The Catholic Messenger
CLINTON — The Sisters of St. Francis recently reaffirmed their mission of living and promoting active nonviolence and peacemaking and their charism of ongoing conversion.
The reaffirmation took place during the community’s quadrennial Chapter May 10-14. The community describes Chapter as a time when sisters and others come together to have deep conversations about their life, mission and future. Sister Catherine Bertrand, a member of the School Sisters of Notre Dame, facilitated.
During Chapter, the community set direction for the next four years. They committed to supporting the future of the Franciscan Peace Center, building and maintaining relationships and collaborations, creating sacred spaces for reconciliation and repair of harm, exploring the emerging future of religious life, and strengthening their corporate stands. The death penalty, nuclear disarmament, immigration reform, human trafficking, care of creation, basic human rights and income inequality are areas in which the community has taken corporate stands.

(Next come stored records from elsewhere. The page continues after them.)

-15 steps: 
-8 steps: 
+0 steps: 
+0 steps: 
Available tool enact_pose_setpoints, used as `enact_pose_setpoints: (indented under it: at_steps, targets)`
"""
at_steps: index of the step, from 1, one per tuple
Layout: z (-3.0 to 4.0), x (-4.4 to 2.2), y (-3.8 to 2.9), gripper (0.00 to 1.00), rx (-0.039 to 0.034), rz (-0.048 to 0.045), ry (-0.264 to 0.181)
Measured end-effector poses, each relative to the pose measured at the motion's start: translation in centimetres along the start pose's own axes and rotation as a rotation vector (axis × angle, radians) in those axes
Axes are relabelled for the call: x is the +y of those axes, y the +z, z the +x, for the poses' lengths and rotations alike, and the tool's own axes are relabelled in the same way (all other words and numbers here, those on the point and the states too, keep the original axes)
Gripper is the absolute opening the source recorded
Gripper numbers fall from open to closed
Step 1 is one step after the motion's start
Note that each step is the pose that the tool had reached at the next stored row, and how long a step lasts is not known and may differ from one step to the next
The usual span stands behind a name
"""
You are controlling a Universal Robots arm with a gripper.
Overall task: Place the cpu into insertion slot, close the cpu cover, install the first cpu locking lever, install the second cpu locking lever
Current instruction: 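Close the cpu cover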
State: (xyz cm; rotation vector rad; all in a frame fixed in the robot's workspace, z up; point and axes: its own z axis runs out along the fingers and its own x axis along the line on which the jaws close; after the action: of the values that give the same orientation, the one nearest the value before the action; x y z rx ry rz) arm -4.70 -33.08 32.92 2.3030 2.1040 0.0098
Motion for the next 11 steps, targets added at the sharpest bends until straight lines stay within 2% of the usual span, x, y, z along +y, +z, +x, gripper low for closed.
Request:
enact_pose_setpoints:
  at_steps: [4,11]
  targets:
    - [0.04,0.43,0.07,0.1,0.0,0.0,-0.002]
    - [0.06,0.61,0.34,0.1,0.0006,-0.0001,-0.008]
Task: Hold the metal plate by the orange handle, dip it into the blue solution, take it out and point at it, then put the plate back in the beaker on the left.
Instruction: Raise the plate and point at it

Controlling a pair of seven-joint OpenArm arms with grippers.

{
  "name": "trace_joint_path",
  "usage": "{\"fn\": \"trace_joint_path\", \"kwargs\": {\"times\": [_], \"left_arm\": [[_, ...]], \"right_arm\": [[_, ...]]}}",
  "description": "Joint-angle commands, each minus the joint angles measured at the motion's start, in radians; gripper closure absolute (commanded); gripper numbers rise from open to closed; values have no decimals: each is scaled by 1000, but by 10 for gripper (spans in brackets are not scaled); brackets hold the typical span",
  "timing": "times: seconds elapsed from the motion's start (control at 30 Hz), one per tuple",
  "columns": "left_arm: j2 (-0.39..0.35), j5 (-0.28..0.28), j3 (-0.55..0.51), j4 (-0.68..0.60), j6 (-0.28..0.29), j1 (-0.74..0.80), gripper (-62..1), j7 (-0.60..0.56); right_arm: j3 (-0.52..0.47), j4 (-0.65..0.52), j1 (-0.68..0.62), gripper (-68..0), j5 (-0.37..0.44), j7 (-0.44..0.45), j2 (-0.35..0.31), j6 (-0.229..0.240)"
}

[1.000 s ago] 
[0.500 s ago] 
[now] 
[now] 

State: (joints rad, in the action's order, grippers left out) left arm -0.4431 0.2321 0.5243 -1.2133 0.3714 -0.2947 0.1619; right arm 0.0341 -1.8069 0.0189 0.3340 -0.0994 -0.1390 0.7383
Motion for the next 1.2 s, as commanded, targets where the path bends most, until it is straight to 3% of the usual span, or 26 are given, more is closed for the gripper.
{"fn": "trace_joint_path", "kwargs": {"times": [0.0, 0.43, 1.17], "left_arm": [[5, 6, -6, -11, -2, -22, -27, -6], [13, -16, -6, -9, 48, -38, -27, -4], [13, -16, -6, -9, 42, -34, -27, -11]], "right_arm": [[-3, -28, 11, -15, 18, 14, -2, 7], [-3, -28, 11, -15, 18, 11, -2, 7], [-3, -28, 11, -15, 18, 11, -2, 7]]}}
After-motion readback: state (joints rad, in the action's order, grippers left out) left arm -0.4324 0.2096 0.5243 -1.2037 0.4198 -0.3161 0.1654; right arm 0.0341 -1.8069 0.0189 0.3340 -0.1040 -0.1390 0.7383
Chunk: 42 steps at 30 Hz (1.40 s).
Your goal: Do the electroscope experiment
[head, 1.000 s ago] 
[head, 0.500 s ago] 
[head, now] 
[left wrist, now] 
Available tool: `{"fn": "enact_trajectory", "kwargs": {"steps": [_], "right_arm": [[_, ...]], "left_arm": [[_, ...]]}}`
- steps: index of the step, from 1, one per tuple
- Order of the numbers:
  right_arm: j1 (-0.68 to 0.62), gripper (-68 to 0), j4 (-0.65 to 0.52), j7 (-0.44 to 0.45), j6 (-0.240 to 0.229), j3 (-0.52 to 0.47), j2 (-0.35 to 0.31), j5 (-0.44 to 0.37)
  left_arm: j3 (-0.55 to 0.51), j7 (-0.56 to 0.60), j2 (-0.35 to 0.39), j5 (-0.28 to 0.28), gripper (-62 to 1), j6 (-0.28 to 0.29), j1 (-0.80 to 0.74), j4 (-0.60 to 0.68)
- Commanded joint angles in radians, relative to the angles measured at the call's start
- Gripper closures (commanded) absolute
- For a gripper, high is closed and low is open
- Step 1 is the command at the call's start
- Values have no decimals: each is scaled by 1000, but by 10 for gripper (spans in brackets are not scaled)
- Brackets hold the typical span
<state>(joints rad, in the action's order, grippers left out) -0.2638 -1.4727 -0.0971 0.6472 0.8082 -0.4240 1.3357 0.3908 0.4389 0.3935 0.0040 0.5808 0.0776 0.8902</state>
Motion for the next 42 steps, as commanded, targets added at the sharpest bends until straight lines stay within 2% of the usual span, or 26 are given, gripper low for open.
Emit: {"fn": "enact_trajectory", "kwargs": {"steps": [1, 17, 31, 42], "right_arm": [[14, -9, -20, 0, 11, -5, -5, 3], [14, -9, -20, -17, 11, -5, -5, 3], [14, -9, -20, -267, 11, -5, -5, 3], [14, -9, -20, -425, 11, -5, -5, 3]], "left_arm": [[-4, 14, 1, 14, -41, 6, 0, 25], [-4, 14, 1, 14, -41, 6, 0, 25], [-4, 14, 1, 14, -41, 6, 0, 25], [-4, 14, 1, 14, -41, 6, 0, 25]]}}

The Chapter also affirmed a statement in response to racial injustice, issued in June 2020, that pledged listening to the experience and wisdom of people of color and learning about racism in all its dimensions (systemic, institutional, and cultural). Furthermore, the community will work in solidarity with people of color for radical reforms to racialized systems and recommit to nonviolence as the way to effect systemic, societal and personal change.
A livestreamed concert by singer/songwriter Sara Thomsen on May 12 celebrated 2016-2021 leadership team members Sisters Janice Cebula, Marilyn Huegerich and Kathleen Holland and the community’s commitment to the mission of living and promoting active nonviolence and peacemaking.
The community announced its 2021-2025 leadership team on May 14: Sister Janice Cebula, president; Sister Marilyn Huegerich, vice president; and Sister Ruth E. Westmoreland, councilor. The new leadership team will be installed later.